Exercise goal
Repeat nothing but the line that contains "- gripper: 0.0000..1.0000" and the lines after it, through the end of the listing, exactly as they stand; omit pictures.

Data section
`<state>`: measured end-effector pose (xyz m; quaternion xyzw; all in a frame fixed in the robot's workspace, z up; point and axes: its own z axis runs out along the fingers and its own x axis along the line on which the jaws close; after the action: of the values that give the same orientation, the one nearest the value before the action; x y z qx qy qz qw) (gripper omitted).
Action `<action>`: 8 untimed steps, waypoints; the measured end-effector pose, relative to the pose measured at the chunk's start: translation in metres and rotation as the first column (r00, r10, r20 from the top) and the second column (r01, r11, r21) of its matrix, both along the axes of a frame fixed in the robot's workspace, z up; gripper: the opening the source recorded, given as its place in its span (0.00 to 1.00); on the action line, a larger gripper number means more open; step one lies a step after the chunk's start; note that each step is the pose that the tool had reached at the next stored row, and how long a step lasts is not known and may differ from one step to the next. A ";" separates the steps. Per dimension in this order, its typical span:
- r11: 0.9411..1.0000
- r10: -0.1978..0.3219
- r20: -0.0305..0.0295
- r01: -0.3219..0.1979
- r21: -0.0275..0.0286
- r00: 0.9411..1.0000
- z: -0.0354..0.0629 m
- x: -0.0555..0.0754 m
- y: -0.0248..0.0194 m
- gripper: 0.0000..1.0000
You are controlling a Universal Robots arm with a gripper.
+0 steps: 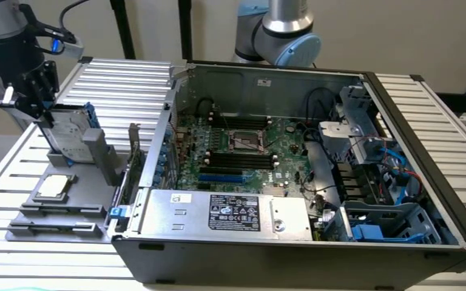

Solution below
- gripper: 0.0000..1.0000
You are controlling a Universal Robots arm with a gripper.
+0 steps: 

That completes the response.